Growth_Diet = (Theta_1 * Week)/(Theta_2 + Week) where Theta_1 and Theta_2 are the parameters that need to be estimated using regression.

The idea is to use PROC NLIN to do non-linear regression and get the Parameters (Theta_1 and Theta_2) for every Diet column and then use the predicted values to plot a regression line (using PROC SGPLOT).

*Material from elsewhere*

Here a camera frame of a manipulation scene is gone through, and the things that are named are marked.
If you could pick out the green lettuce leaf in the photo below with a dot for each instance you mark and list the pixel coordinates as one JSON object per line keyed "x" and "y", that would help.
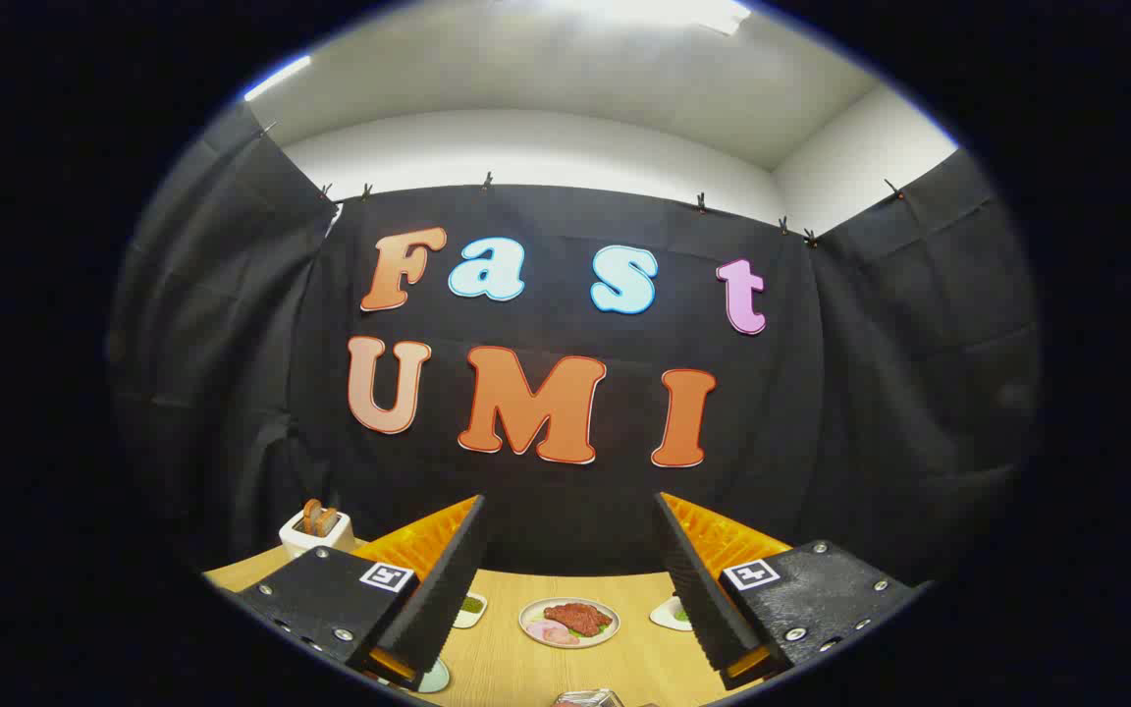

The code is as below.

```
PROC IMPORT DATAFILE="~/MadeUpCowsDiet.csv" DBMS=CSV OUT=MadeUpCowsDiet;
RUN;
%MACRO PredictAndPlot(Diet_Col_Name, Theta_1, Theta_2);
%LET PredictedName=Predicted_&Diet_Col_Name;
/* PROC NLIN will do non-linear regression while PROC SGPLOT will utilize the results to fit a curve */
PROC NLIN DATA=MadeUpCowsDiet;
PARAMETERS Theta_1=&Theta_1 Theta_2=&Theta_2;
MODEL &Diet_Col_Name=(Theta_1*Week)/(Theta_2+Week);
OUTPUT Predicted=&PredictedName OUT=Predicted;
RUN;
PROC SGPLOT DATA=Predicted;
SCATTER X=Week Y=&Diet_Col_Name;
SERIES X=Week Y=&PredictedName;
RUN;
%MEND;
/* Now you can call macro for every diet (column). Below is just one example. */
%PredictAndPlot(Gwth_Diet1,8,2);
```

When you run this, then you get the parameter estimates as below from PROC NLIN.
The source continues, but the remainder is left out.